• **Brief**: Return all lines from the entries below in which the word "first" is present.

(Source records)
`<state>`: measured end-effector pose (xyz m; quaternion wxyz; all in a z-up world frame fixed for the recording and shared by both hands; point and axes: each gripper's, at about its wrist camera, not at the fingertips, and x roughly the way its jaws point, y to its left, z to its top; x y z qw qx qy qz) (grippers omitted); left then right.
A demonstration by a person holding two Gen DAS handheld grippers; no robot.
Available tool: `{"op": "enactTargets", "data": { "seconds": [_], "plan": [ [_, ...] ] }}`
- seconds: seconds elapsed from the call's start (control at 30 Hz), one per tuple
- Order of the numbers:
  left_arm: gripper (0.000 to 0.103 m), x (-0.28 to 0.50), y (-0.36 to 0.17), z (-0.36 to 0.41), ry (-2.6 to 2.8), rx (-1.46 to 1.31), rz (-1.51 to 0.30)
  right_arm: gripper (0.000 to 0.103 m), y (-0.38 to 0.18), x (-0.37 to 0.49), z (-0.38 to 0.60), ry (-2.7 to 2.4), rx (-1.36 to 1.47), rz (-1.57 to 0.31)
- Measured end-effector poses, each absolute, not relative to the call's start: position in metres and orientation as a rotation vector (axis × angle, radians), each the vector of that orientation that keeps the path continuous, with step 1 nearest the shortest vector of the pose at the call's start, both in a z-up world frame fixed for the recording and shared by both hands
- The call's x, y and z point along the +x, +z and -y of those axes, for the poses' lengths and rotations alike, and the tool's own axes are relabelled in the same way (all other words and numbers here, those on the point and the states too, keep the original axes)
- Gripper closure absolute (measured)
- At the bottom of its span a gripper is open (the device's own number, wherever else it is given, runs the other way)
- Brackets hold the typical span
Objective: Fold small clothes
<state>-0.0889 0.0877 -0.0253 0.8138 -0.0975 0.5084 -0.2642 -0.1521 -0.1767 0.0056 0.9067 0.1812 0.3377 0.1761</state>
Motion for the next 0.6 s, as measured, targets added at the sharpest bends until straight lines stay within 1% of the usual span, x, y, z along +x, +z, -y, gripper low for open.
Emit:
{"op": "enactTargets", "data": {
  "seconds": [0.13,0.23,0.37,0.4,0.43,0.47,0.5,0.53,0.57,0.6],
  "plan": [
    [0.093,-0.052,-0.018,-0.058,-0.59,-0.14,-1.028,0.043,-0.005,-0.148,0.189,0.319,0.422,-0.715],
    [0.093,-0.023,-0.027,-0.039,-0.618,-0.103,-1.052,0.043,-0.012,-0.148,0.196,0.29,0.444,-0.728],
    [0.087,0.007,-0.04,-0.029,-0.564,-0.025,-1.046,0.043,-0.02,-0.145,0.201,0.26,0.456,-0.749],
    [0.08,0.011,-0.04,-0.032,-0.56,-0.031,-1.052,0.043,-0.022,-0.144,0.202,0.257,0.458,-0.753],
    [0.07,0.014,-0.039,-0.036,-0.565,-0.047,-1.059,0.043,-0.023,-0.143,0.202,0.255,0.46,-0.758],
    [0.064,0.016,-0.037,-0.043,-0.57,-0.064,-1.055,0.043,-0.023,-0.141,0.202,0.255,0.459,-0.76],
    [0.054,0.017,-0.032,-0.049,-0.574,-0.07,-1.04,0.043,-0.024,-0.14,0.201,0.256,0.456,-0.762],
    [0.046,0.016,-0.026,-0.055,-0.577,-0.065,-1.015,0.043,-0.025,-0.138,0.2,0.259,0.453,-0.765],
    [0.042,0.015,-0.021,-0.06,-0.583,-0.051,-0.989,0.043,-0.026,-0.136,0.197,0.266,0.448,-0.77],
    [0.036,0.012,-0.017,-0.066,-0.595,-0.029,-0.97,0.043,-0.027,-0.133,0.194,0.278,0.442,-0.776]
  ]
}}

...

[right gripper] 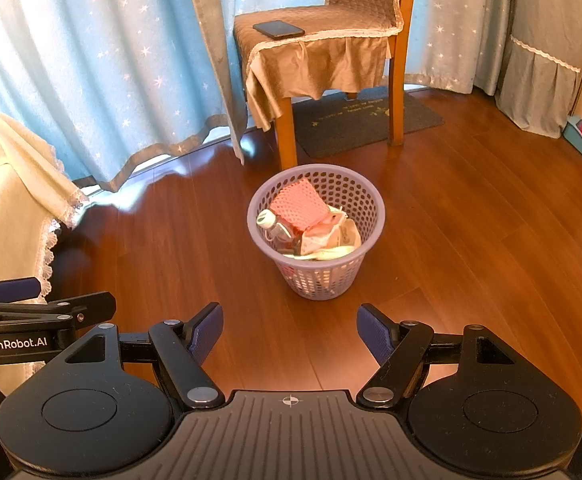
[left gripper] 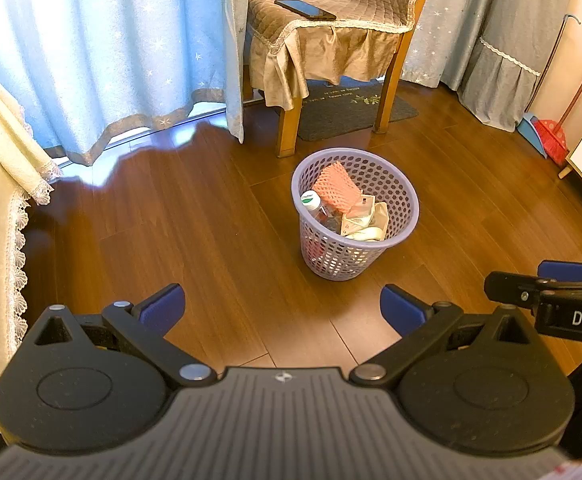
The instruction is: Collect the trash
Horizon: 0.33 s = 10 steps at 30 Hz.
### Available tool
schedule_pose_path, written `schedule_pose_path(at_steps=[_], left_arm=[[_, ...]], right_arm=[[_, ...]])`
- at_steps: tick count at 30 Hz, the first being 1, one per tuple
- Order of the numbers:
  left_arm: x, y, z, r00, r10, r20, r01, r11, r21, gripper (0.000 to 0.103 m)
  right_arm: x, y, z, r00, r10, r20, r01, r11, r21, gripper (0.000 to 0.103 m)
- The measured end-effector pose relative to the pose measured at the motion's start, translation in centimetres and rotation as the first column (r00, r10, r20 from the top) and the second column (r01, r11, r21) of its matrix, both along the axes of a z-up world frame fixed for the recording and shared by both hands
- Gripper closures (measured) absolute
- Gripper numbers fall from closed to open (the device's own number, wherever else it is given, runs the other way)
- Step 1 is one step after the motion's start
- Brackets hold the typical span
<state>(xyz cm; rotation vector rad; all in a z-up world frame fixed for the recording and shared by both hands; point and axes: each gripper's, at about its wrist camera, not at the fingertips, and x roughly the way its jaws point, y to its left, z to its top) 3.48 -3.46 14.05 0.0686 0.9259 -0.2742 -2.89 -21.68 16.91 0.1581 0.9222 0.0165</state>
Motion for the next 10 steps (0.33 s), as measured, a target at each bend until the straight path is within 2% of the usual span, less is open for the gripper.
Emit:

• **Output below**:
- at_steps: tick count at 30 Hz, the first being 1, one per tuple
- The measured end-effector pose relative to the pose measured at the motion's start, translation in centimetres and rotation as the first column (r00, r10, r20 from the top) and the second column (r01, r11, r21) of its matrix, both along the axes of a z-up world frame fixed for the recording and shared by both hands

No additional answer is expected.